Yeah. There're a lot of patches now; I forgot who wrote what.

-4 had a bug, -5 got further, just uploaded -6 that fixes one more thing. Are you maintaining an Ubuntu ppa? Can you build any of the 32-bit arches? As of -5 I still can't build i386,armhf,armel: https://buildd.debian.org/status/package.php?p=falcosecurity-libs

And I'm just talking about building the thing, and passing tests. Being able to build the kernel module is a step I haven't even tried to approach yet

dkogan commented 10 months ago

Alright, -6 has gone through the build cycle: https://buildd.debian.org/status/package.php?p=falcosecurity-libs

It now builds, but the 32-bit arches (i386,armel, armhf) fail the tests, some fail by crashing. I'm going to stop here. Upstream: can you please not abandon these architectures? These all worked for a very long time with the kernel module. The advantages of the bpf-based backends (listed above) aren't super compelling, and using their existence to drop the perfectly-good kmod-based driver just makes no sense. The current patches in my Debian tree are here: https://salsa.debian.org/debian/falcosecurity-libs/-/tree/master/debian/patches

You probably want to merge all, or almost all of them. Some of these fix bugs that are essentially typos; that exist because yall no longer even try to build on most architectures.

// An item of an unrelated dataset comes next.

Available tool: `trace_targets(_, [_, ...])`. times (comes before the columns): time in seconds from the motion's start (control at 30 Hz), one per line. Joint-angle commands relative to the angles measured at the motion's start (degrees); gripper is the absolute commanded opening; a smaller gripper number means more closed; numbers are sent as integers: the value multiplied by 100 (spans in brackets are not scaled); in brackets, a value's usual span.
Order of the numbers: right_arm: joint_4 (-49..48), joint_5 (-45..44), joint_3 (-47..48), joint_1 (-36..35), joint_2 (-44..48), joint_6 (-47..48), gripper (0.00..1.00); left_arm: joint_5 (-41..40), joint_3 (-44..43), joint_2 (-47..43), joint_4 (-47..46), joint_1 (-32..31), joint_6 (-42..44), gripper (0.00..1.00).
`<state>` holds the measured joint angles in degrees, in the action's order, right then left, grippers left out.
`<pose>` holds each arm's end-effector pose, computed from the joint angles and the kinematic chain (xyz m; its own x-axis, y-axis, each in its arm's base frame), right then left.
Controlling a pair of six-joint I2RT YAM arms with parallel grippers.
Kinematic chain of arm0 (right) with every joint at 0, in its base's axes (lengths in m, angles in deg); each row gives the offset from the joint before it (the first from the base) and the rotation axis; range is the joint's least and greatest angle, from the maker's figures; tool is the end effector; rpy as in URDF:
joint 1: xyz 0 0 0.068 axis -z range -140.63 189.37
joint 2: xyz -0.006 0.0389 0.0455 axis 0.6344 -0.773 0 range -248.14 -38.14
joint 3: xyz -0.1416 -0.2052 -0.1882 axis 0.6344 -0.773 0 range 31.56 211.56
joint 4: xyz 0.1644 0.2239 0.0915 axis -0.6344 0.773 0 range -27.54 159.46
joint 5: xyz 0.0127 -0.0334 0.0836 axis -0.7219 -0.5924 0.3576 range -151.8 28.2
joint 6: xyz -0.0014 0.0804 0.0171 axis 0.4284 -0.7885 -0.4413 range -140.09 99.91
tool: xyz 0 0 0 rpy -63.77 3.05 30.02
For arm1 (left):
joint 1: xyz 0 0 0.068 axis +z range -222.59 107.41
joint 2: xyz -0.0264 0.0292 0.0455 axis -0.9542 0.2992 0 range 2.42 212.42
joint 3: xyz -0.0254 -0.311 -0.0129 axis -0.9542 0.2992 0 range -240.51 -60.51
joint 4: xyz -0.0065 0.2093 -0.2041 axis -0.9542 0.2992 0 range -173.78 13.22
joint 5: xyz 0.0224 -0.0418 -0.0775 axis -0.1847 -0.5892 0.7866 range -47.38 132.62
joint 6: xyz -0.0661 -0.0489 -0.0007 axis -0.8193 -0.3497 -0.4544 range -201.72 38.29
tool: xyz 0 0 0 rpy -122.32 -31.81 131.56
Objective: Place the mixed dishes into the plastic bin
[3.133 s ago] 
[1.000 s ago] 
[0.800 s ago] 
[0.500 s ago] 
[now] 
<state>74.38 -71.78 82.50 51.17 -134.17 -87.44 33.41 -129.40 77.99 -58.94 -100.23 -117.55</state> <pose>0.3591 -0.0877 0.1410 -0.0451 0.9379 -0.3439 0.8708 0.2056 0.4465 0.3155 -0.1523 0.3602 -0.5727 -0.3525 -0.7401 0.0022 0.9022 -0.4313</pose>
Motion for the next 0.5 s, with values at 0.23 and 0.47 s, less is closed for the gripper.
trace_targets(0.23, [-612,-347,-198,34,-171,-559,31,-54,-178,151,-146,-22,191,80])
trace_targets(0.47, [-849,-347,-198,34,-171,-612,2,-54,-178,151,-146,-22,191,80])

LocutusOfBorg commented 10 months ago

This is what I pushed in Ubuntu https://launchpad.net/ubuntu/+source/falcosecurity-libs/0.11.3+repack-5ubuntu3

dkogan commented 10 months ago

Gianfranco Costamagna @.***> writes:

This is what I pushed in Ubuntu https://launchpad.net/ubuntu/+source/falcosecurity-libs/0.11.3+repack-5ubuntu3

OK. Thanks for doing that. It looks like the differences between what you have and what I have are that

Questions:

Also, it looks like you're a DD. Would you like to develop directly on salsa? It looks like there's a bit of duplication of effort happening. I'd be happy to add you to the Maintainers list.

Thanks much!

LocutusOfBorg commented 10 months ago
  • You're ignoring armhf test failures

correct

I just hardcoded the expected types, I don't like the compiler guessing stuff, I think it's saner to hardcode them since they are fixed type pointers.

Questions:

  • Are we certain that the armhf test failures are actually benign and OK to ignore? Is the armhf build working for you?

I don't know, I just did it to check the autopkgtests for that architecture :) Sadly dkms is shown only if the build succeedes

  • You noted that you couldn't actually use dkms to build the kernel modules. Is that still an issue?

yes. only for arm64 https://autopkgtest.ubuntu.com/packages/f/falcosecurity-libs/mantic/arm64

  • For the type-casting patches I only changed what was needed to fix the build. How did you decide to add more casts? Are those fixing the build for you? Tests?

As said, I prefer to make sure all the types are correctly set, not strictly needed, but since they are declared as "static size", this makes the code easier to read, and coherent with all the other testsuite files.

Also, it looks like you're a DD. Would you like to develop directly on salsa? It looks like there's a bit of duplication of effort happening. I'd be happy to add you to the Maintainers list.

Sadly I'm not an user for this package, I'm just checking and trying to make the package build/autopkgtest build to have it in the ubuntu release. I can upload in Debian if you want, but I prefer to just report bugs and have somebody else do the job, because I'm not confident in this codebase

LocutusOfBorg commented 10 months ago

I guess this is the fix we want https://github.com/falcosecurity/libs/pull/1147/files

testing here: https://launchpad.net/ubuntu/+source/falcosecurity-libs/0.11.3+repack-6ubuntu1

dkogan commented 10 months ago

Thanks. I pulled in that patch. My build issues aren't even there yet, though.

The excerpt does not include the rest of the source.